Mhairi Black shocked the political world when at the 2015 General Election, she won the Paisley and Renfrewshire South constituency for the SNP, from Labour’s Shadow Foreign Secretary Douglas Alexander. In a night of SNP domination in Scotland, 20 year old student Mhairi Black’s comprehensive victory over one of British politics most senior figures, symbolised best the political shift in Scotland, and the disenfranchisement the country had felt in a Labour Party that had so evidently taken them for granted.

‘Out of touch’, ‘Westminster Bubble’, ‘C*nts’, are just some of the words and phrases thrown at the modern British MP, and often rightly so. However, since the 2015 General Election, Black has represented the antithesis of the typical MP. The 20 year old has marched into Westminster, along with the other 49 new SNP MP’s, with a view to shake up the established order.
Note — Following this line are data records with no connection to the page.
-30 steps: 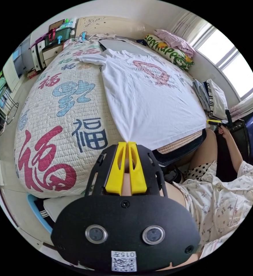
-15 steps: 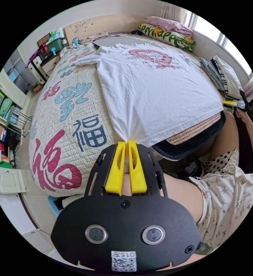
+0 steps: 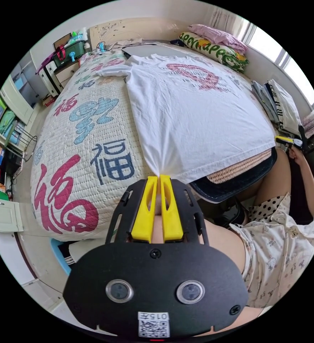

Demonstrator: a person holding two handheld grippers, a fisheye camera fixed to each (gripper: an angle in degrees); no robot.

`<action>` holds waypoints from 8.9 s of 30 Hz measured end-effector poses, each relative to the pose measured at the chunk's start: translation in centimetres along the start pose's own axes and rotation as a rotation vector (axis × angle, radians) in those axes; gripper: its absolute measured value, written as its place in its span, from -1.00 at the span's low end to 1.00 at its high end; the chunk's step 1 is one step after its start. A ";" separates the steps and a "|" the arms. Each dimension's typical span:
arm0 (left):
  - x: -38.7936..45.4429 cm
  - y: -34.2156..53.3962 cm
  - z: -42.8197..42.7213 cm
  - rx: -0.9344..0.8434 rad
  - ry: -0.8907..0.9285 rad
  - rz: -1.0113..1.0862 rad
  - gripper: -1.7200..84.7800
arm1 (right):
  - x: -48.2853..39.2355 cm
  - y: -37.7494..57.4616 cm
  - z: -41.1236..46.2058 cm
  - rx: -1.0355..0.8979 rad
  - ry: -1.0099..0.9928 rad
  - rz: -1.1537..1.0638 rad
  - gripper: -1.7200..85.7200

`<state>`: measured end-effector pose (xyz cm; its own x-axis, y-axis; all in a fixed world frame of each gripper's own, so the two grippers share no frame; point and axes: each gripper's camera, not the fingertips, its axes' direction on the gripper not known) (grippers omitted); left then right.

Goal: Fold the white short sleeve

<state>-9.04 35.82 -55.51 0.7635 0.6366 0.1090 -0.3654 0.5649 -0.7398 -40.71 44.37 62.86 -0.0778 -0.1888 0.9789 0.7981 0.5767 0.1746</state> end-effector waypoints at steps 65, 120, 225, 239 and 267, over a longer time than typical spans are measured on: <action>-2.4 1.2 6.1 -0.011 -0.189 0.103 -0.96 | -26.7 57.2 -32.4 2.030 -0.516 0.033 -0.96; -3.0 -7.2 2.4 -0.039 -0.011 -0.075 -0.90 | -5.4 -23.7 -32.7 0.100 -0.210 0.281 -0.74; -5.3 -33.6 3.3 0.362 0.180 0.281 -0.81 | 1.4 -57.3 -69.2 0.533 -1.030 0.842 -0.94; 28.2 -74.5 25.2 0.140 0.406 0.398 -0.75 | 2.0 -55.1 -74.2 0.693 -1.054 0.792 -0.97; 3.0 -57.4 18.1 0.485 0.260 0.002 -0.96 | -17.2 -42.9 -71.1 0.728 -0.770 0.053 -0.93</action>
<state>4.63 14.81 -0.67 0.8467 0.5216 -0.1051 -0.5233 0.7805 -0.3419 -31.14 -33.69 31.02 -0.6143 0.2582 0.7456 0.2811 0.9545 -0.0990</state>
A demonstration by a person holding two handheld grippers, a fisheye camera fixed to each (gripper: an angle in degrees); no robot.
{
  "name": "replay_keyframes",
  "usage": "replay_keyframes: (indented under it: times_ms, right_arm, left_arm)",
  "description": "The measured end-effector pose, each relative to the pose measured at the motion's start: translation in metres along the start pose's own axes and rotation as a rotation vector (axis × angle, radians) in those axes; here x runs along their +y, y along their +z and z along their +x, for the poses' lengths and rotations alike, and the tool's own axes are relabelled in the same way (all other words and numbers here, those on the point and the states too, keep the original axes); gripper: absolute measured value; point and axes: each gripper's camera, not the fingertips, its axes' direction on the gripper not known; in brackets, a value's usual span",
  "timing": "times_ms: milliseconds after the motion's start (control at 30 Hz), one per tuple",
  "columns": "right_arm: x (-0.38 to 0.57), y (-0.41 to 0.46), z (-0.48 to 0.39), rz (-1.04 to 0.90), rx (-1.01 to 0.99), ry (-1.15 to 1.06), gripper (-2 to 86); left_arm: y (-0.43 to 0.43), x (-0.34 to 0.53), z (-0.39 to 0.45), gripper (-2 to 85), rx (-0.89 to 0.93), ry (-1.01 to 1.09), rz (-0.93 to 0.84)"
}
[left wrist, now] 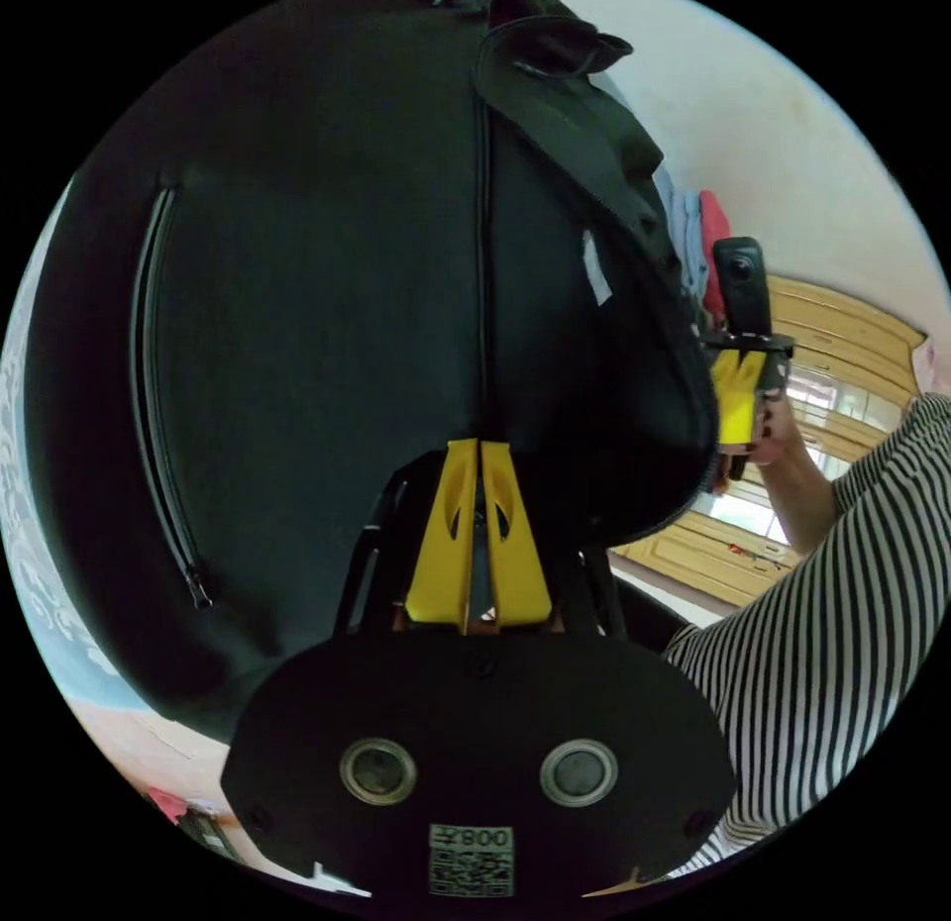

Her diary of her first week in parliament highlighted why so many have become infatuated with her brand of politics, but also the Westminster environment that turns so many good MP’s sour:

“Sitting out on the Terrace in the London sunshine I began to realise how people do become sucked into the Westminster establishment. Westminster is a bubble. It is closed off from the reality, which surrounds it. As I was walking about enjoying the artwork and the history in the pillars, which surrounded me, I continually had to bring things back to reality in my own head. This is not a museum. It is a place of work. Whilst I may be enjoying the sunshine in impressive and comfortable surroundings in the heart of the world famous Palace of Westminster, there are still children going to bed hungry in Paisley.” You can read the rest of her diary here

The passion in which Mhairi Black represents her predominantly working class constituency (1 in 5 people are unemployed, third highest use of food banks) is refreshing, an unfortunate reality check on the state of a lot of our current representatives. Black has shown this passion in no greater way than her maiden speech in the commons, which you can watch here:

But the relevance of Mhairi Black does not end at the passion of her ideology. To this day, parliament and the representatives we elect every five years do not truly represent us as a society. The average age of current Members of Parliament is 50. There are currently 27 BME MP’s, the number should be closer to 117 if it was a fair representation of the wider British population. Despite making up half of the population, there are currently only 191 female MP’s out of 650.

There are many problems within the British political system, but one of the largest of all being that our parliament is a frankly insulting sea of old, white, males, tasked with representing one of the most multi cultural societies on the planet. We need more youngsters to represent… Young people. We need more BME candidates, who truly understand the struggles that minorities still fight against to this day, to represent… Minorities. You get the picture.

Whilst Mhairi Black will see herself simply as a girl from Paisley, who just wants to make life a bit easier for the people of her constituency, she is a gleaming beacon of the diversity that we need in order to truly represent our society. Unless our political parties start to put forward more diverse candidates, we will never be able to have true representation.